Een *werkpaard*. Een *steenezel*. Een *uilskuiken*.Een nachtuil - en een vroege vogel (natuurlijk geen samenstelling)… Kijk, ik vind er zelf ook nog, maar ze zijn ietwat oud in mijn ogen. Ik wil er nog wat jongere... Maar alvast bedankt - en blijf maar droppen...


----------



## eno2

snoeshaan
brombeer
tortelduifje
beurshaai
weerwolf
woestijnrat
waterrat


----------



## ThomasK

Je bent in vorm! Maar ik wil toch graag iets metaforisch. De eerste vijf beantwoorden daaraan, de laatste drie niet, denk ik.


----------



## eno2

vergadertijger

Weerwolf niet metaforisch?






Hoe heet die beharingsziekte ook alweer?



> Een *weerwolf* is een mythologische figuur die vooral in de Europese folklorevoorkomt. Het gaat daarbij om een mens die 's nachts in een wolf verandert en mensen en dieren verslindt.


wiki

OK er zijn veel dierennamen die rechtstreeks en ongewijzigd als metafoor gebruikt worden, zoals waterrat, wat dus geen loutere metaforische samenstelling is.


----------



## ThomasK

Juist inzake dat laatste: een tortelduifje is een metaforisch gebruik van "tortelduif". "Waterrrat": sorry, mijn frank valt pas nu. Daar heb je gelijk.
"Weerwolf" begrijp ik als "menswolf" (dat lijkt de etymologie te zijn). Gebruiken wij dat metaforisch, bedoel je? Dat zie ik nu even niet.

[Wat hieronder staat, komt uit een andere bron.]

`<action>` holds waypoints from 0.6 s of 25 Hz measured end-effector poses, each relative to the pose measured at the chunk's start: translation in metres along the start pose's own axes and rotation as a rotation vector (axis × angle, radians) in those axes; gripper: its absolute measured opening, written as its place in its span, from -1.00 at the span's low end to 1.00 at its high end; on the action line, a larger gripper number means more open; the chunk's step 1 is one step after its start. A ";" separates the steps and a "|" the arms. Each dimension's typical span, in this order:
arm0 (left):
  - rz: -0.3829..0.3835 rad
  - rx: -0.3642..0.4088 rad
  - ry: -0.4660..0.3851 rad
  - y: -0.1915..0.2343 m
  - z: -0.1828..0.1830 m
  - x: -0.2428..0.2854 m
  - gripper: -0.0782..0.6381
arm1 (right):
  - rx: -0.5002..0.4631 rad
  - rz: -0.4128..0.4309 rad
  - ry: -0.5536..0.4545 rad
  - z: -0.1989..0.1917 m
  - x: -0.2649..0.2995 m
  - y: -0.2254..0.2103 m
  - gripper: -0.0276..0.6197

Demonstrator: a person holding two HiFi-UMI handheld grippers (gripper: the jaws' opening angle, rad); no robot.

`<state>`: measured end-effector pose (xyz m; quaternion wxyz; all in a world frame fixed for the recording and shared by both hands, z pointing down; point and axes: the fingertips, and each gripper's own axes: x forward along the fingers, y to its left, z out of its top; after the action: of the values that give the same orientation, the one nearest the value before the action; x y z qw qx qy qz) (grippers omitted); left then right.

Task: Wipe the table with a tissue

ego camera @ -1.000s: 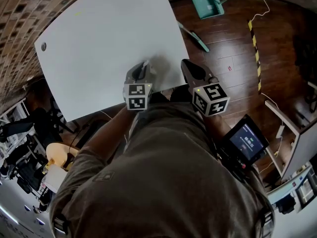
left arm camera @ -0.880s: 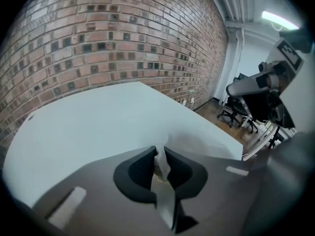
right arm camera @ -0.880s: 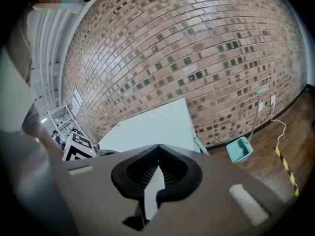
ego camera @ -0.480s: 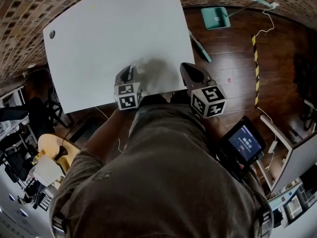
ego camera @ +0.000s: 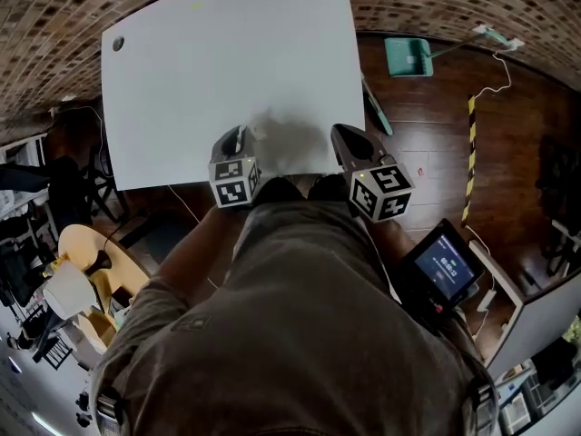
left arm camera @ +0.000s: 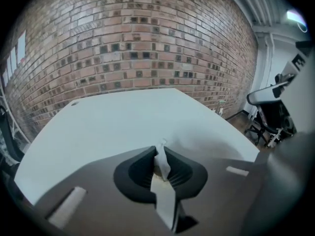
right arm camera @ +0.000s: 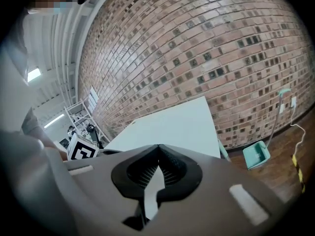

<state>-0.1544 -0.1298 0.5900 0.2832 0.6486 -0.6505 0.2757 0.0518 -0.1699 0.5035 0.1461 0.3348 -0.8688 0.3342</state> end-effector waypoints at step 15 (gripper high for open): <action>-0.017 -0.164 -0.161 -0.003 0.020 -0.063 -0.70 | -0.066 0.102 0.043 -0.007 0.007 0.042 -0.88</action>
<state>-0.1518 -0.1007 0.5303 0.2846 0.6488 -0.6858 0.1664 0.0185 -0.1451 0.4918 0.1584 0.2779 -0.8919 0.3196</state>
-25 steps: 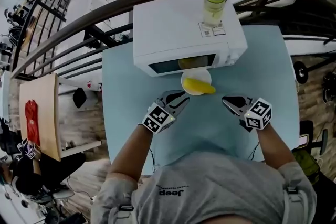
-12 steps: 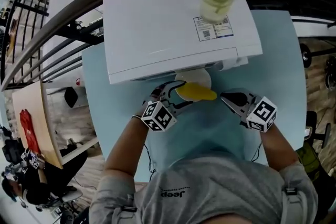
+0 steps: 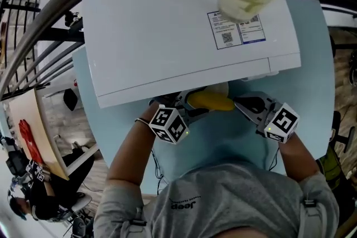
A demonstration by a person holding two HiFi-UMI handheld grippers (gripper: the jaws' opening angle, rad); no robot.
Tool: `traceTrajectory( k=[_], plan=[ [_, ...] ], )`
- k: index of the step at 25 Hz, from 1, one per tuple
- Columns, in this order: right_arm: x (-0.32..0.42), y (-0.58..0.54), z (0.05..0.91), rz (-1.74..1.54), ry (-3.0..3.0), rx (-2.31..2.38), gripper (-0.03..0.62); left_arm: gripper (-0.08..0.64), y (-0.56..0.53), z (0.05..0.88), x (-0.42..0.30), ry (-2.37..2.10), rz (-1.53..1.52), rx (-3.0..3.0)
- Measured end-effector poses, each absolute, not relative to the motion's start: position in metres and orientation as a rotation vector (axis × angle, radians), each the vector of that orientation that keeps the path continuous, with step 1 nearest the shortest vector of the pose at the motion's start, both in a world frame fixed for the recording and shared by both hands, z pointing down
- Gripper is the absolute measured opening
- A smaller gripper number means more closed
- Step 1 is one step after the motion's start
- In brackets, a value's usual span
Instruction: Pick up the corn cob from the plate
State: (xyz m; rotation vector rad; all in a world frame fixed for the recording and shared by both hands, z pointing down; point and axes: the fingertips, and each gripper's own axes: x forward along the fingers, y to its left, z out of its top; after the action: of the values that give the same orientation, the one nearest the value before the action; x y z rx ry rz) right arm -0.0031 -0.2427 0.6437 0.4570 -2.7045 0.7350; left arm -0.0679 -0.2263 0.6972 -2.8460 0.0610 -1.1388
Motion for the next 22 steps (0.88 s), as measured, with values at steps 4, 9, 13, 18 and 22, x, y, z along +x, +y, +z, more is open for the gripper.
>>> traceTrajectory(
  k=[4, 9, 13, 18, 22],
  plan=[
    [-0.006, -0.240, 0.651, 0.755, -2.699, 0.448, 0.011, 0.345, -0.221, 0.703, -0.062, -0.024, -1.139, -2.855],
    [-0.005, -0.240, 0.654, 0.769, -2.695, 0.459, 0.011, 0.342, -0.221, 0.704, -0.058, -0.041, -1.119, -2.877],
    [-0.006, -0.239, 0.655, 0.768, -2.695, 0.465, 0.011, 0.265, -0.226, 0.707, -0.059, 0.005, -1.141, -2.852],
    [-0.007, -0.236, 0.654, 0.766, -2.694, 0.465, 0.011, 0.264, -0.227, 0.706, -0.059, 0.038, -1.121, -2.864],
    [-0.004, -0.236, 0.653, 0.769, -2.692, 0.480, 0.011, 0.264, -0.231, 0.704, -0.060, 0.087, -1.108, -2.884]
  ],
)
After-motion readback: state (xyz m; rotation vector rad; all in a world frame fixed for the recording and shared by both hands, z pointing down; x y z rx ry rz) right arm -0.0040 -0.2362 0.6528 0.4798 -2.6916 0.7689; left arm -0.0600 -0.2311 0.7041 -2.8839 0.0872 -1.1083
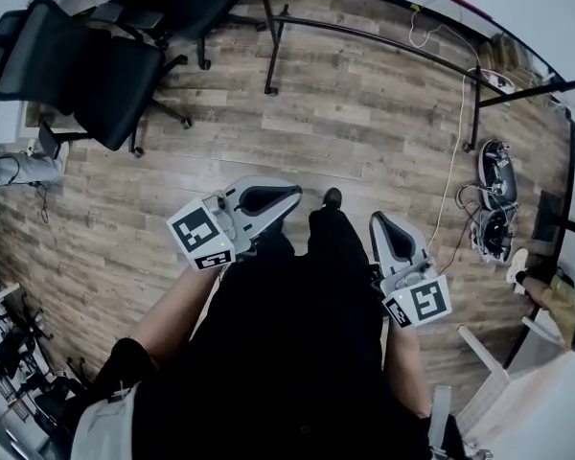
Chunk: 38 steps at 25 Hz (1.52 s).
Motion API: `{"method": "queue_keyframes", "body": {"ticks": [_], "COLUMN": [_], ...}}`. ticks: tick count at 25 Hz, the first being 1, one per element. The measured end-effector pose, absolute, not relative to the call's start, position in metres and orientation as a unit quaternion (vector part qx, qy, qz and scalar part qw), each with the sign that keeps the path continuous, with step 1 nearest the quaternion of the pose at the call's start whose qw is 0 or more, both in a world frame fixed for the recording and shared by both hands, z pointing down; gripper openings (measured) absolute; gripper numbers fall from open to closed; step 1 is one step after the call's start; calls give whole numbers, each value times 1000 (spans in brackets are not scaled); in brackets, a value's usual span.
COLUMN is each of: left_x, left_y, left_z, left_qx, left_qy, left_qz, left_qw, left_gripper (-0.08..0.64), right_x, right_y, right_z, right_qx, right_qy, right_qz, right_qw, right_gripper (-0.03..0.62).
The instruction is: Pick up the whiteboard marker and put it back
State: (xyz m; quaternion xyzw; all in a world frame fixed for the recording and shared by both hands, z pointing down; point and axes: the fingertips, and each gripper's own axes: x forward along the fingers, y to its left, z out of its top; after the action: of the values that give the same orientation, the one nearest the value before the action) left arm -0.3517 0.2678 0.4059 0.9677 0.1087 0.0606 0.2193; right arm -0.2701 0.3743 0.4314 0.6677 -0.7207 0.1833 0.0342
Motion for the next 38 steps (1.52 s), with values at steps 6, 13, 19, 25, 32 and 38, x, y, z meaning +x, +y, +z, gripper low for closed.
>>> {"method": "queue_keyframes", "body": {"ticks": [6,13,19,25,32,38], "left_x": [-264,-215,-187,-157,-117,-94], "left_y": [263,253,230,193,126,79], "left_z": [378,380,382,384,374,371], "left_qx": [975,980,979,978,976,974], "left_qy": [95,64,55,72,97,117], "left_qz": [51,66,78,70,47,33], "left_qw": [195,177,181,183,190,190], "left_gripper": [11,11,11,11,11,11], "right_x": [-186,-118,-98,-79,-46,-20], "right_y": [356,342,320,282,224,173], "right_z": [416,416,422,425,406,399], "right_qx": [635,624,613,615,629,642], "right_qy": [-754,-769,-776,-773,-763,-751], "right_qz": [162,136,146,152,145,142], "right_qw": [32,25,10,21,44,62], "right_gripper": [20,20,20,20,20,20]}}
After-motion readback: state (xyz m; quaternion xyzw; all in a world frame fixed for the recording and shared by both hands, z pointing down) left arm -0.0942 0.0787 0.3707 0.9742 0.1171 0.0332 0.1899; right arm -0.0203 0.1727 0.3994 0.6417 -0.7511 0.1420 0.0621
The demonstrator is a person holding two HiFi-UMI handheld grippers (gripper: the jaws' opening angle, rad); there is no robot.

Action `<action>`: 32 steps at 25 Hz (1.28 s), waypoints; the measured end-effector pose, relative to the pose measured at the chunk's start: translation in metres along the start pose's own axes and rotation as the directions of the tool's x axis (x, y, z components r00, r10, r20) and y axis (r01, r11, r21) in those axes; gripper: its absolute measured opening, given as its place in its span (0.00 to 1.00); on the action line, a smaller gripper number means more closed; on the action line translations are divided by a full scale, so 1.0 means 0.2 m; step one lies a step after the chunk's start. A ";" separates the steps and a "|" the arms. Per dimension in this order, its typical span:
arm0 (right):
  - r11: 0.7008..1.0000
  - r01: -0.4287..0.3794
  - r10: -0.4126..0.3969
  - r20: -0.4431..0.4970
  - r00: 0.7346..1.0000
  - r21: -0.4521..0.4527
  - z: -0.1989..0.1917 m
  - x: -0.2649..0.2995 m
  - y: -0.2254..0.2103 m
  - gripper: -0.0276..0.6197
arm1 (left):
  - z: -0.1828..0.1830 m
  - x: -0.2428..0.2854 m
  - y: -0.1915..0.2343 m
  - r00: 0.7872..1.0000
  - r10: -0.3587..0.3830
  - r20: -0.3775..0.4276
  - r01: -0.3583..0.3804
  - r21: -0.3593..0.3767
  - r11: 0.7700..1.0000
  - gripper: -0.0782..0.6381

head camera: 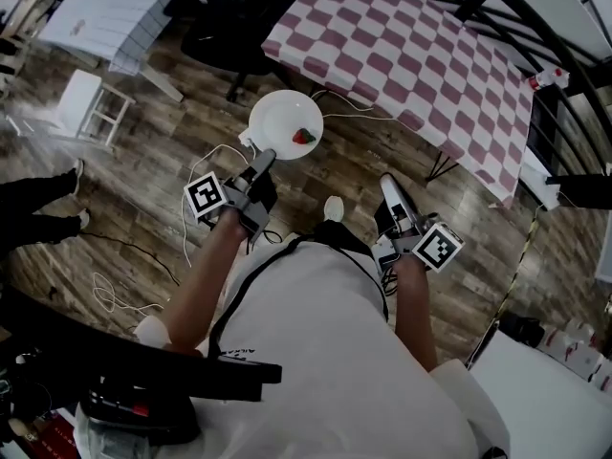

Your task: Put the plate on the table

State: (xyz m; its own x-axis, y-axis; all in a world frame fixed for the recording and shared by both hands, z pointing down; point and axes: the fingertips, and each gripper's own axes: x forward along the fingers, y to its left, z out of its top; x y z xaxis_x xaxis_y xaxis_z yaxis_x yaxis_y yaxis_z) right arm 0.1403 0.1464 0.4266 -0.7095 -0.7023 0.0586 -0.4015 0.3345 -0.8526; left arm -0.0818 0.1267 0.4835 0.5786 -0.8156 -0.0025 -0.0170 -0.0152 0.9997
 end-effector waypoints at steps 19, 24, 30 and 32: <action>0.992 -0.124 0.121 -0.238 0.964 0.003 0.36 0.48 -0.26 0.05 | 0.05 0.46 -0.02 0.986 0.008 0.166 -0.010 0.014 1.000 0.14; 0.989 -0.142 0.150 -0.280 0.948 0.050 0.39 0.56 -0.32 0.05 | 0.01 0.57 -0.01 0.983 0.005 0.186 -0.009 0.019 1.000 0.14; 0.970 -0.163 0.210 -0.290 0.934 0.179 0.39 0.63 -0.35 0.05 | -0.02 0.67 -0.01 0.982 0.000 0.188 -0.004 0.020 1.000 0.14; 0.965 -0.163 0.219 -0.287 0.933 0.206 0.40 0.63 -0.36 0.05 | -0.04 0.69 -0.01 0.983 0.003 0.186 -0.007 0.023 1.000 0.14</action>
State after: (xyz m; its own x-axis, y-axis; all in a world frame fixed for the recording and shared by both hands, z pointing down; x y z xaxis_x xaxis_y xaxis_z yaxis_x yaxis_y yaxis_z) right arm 0.1265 -0.0159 0.4548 -0.9156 -0.4017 0.0171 -0.1525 0.3078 -0.9392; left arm 0.0047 0.0178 0.4821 0.4171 -0.9088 -0.0037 -0.0405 -0.0227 0.9989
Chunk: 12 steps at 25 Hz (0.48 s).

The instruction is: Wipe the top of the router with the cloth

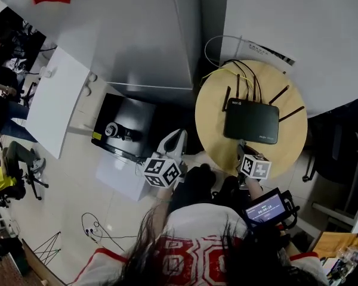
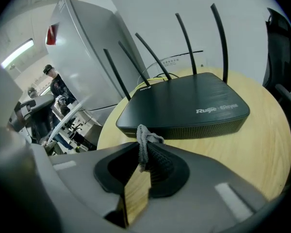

Na de vergadertijger, nu ook de beunhaas...


----------



## eno2

Ik kan je niet meer geven dan de definitie die zegt dat de weerwolf een mens is.
OK als je hem 's nacht tegenkomt is het een wolf… Een twijfelgeval, als je wil.


----------



## ThomasK

Ja, een kruising, zou ik zeggen. Ik zou het geen echte metafoor noemen, maar oké. Je bijdragen waren zeker al interessant.


----------



## eno2

Als we zo iemand van die foto een weerwolf noemen, zoals dikwijls genoeg gedaan wordt, dan is dat metaforisch.
Nu het echte dier weerwolf bestaat niet. Dat is mythologisch. Bovendien is hij overdag mens.


----------



## ThomasK

Oei, een romanfiguur bestaat ook niet in een aantal opzichten, maar ik durf die toch niet metaforisch noemen... Ik zou de man zelf op de foto geen weerwolf noemen, maar eerder verwijzen naar de ziekte. Maar misschien kun je dat wel en dan gebruik je volgens mij de weerwolf die wij kennen uit de mythologie als een metafoor voor hem. Volgens mij zal niemand in de mythologische context zeggen dat de wolf een mens is "met een probleem", wel eventueel een kruising van mens en wolf - en dat lijkt dan een verklaring voor een fictie-realiteit ;-).


----------



## eno2

Je ziet veel de term 'weerwolfsyndroom' gebruikt ivp hypertrichose.

Wie zou kunnen beslissen of 'weerwolf' een metafoor is of niet?


----------